Are you wondering what you can do to help your children now? We’ve put together two Popular Options for Saving for Your Child’s Education.

The first thing families should do is decide where educational savings fits into their overall financial goals. Buying a home, preparing for retirement and providing an education for the children tend to be the three most costly family objectives. Few families have the means to tackle all three at the same time. It’s been said that you can’t get a scholarship for retirement. There are more options to cover the costs of higher education (scholarships among them) beyond having the savings entirely on hand. Given that, I suggest a retirement strategy be in place before establishing a means for college savings.

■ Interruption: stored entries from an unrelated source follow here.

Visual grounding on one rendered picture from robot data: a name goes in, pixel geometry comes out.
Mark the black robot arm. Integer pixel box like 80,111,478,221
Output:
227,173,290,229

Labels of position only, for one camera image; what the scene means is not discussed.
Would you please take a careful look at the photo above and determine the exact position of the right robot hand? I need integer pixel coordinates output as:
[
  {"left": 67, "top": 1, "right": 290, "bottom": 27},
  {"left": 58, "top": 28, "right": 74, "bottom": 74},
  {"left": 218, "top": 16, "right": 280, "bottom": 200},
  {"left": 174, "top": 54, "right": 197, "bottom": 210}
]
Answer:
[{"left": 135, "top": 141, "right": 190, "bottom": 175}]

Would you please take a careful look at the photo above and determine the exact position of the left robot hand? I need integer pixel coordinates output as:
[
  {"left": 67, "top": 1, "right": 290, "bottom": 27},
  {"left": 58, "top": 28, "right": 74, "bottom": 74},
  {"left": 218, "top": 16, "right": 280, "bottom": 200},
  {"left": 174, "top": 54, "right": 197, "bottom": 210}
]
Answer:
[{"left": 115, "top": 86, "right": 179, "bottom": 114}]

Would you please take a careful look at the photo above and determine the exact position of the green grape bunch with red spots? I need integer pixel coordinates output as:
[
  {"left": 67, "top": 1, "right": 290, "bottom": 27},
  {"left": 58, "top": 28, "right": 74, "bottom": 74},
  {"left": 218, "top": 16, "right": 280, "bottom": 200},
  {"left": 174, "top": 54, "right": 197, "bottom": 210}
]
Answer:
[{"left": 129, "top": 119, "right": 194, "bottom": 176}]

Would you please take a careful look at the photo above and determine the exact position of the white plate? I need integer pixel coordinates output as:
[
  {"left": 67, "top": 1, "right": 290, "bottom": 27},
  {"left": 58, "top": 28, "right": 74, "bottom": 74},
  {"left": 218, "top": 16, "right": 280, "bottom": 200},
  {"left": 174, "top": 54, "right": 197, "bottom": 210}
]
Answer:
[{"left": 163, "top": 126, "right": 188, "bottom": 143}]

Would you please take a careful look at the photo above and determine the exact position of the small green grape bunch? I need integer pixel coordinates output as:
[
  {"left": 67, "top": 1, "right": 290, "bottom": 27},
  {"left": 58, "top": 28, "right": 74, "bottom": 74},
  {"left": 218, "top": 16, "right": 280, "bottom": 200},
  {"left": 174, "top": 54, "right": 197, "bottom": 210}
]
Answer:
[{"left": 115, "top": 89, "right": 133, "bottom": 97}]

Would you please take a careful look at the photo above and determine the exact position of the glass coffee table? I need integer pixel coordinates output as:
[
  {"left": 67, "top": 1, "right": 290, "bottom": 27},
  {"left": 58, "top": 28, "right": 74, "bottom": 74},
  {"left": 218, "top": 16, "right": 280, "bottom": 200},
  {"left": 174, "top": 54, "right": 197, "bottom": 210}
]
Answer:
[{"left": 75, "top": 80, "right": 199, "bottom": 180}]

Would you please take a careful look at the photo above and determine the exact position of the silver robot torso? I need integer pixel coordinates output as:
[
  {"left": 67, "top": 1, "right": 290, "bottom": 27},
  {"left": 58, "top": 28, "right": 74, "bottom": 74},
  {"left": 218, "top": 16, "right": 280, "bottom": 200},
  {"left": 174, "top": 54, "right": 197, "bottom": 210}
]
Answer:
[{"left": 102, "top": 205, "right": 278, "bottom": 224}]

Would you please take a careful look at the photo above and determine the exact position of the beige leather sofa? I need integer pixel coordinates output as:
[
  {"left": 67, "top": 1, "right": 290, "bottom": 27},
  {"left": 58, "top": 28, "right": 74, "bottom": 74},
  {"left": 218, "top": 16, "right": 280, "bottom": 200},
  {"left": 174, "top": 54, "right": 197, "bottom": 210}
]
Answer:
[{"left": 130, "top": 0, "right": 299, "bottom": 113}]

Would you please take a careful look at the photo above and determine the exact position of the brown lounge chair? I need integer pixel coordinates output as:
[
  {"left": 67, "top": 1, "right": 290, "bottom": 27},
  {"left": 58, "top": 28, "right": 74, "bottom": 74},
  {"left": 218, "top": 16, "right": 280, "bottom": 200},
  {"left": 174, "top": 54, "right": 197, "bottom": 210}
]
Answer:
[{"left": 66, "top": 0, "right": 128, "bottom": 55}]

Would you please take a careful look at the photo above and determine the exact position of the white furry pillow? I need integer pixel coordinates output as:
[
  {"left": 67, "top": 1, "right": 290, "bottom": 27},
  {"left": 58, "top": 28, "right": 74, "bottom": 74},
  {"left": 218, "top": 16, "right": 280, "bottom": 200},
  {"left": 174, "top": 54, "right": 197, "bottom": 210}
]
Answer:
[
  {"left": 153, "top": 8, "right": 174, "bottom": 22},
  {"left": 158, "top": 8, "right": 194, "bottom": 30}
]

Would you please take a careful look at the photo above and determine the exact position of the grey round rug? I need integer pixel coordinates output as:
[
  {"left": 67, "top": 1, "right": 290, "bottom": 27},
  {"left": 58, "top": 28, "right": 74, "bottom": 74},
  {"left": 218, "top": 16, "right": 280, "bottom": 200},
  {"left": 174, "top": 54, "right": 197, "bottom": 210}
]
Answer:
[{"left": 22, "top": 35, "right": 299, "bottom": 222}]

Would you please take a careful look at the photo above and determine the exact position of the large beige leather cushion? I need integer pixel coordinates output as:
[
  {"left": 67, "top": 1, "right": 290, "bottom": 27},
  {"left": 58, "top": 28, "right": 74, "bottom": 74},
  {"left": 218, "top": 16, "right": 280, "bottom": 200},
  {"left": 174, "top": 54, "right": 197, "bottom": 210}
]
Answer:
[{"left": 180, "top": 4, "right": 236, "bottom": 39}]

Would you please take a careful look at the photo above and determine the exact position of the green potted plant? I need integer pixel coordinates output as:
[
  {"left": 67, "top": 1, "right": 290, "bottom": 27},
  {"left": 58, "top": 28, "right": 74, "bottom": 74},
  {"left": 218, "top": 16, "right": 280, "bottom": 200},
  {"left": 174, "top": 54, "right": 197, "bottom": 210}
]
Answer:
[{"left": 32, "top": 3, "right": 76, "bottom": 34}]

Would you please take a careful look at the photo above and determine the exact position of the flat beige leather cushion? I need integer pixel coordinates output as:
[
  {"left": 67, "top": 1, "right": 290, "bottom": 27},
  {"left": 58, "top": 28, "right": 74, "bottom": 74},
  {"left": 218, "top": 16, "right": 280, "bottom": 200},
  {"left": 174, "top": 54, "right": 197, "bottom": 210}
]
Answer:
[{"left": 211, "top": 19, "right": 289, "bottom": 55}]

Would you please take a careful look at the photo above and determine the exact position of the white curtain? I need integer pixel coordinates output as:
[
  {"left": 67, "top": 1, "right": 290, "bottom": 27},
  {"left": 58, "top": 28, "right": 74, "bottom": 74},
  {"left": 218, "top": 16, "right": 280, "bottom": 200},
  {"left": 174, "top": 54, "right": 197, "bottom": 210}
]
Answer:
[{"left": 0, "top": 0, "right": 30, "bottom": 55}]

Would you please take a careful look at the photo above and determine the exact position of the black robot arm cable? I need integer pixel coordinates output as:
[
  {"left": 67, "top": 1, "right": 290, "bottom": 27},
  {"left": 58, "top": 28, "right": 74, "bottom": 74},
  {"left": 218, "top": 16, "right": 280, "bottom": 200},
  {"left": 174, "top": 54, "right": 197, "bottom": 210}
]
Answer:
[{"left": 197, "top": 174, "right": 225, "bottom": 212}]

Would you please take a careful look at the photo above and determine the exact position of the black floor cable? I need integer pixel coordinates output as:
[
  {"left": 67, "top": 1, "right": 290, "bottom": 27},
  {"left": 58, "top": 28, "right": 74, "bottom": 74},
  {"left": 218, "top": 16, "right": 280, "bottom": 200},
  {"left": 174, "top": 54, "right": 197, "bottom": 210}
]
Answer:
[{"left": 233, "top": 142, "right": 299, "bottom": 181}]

Here are two currently popular options: a 529 plan and the use of a Roth IRA.

529 Plans

A 529 plan is named after section 529 of the Internal Revenue Code, the provisions of which allowed for their creation in 1996, and each state has at least one. In our state, it is the Utah Educational Savings Plan (UESP) and it is consistently rated among the very best in the nation.

  • A 529 savings account is initially set up for a named beneficiary, however, the recipient can be changed to another family member, with a wide range of people who can be named, including a first cousin. The donor to the account is in full control of the assets.
  • Beneficiaries can attend qualified schools throughout the nation, not just in the state where the plan is held. This includes most community colleges, universities and even some vocational schools.
  • The fees and other maintenance costs associated with 529 plans are generally lower than with other investments. This is especially true for direct purchase plans like UESP. These are self-directed plans.
  • Among the UESP options are an FDIC insured account and a range of investment accounts that adjust with the beneficiary’s age. They automatically shift from aggressive investments to more conservative choices as the child draws nearer to college age.
  • Contributions to a UESP plan (and other state 529 plans) are not tax deductible, but all earnings from investments in the plan are free from federal taxes. The USEP plan is also free from state taxes. This means that when distributions are made to pay for qualified expenses, there are no taxes due. Current Utah law also allows state residents to claim a tax credit based upon USEP donations.
  • If distributions are not used for educational expenses, the earnings on your contributions are taxable and are also subject to a 10 percent penalty.

Roth IRA

A Roth IRA is another savings option that many families are considering for college expense planning. A Roth IRA was developed as a retirement savings program. Contributions to a Roth are not deductible, but earnings grow tax free.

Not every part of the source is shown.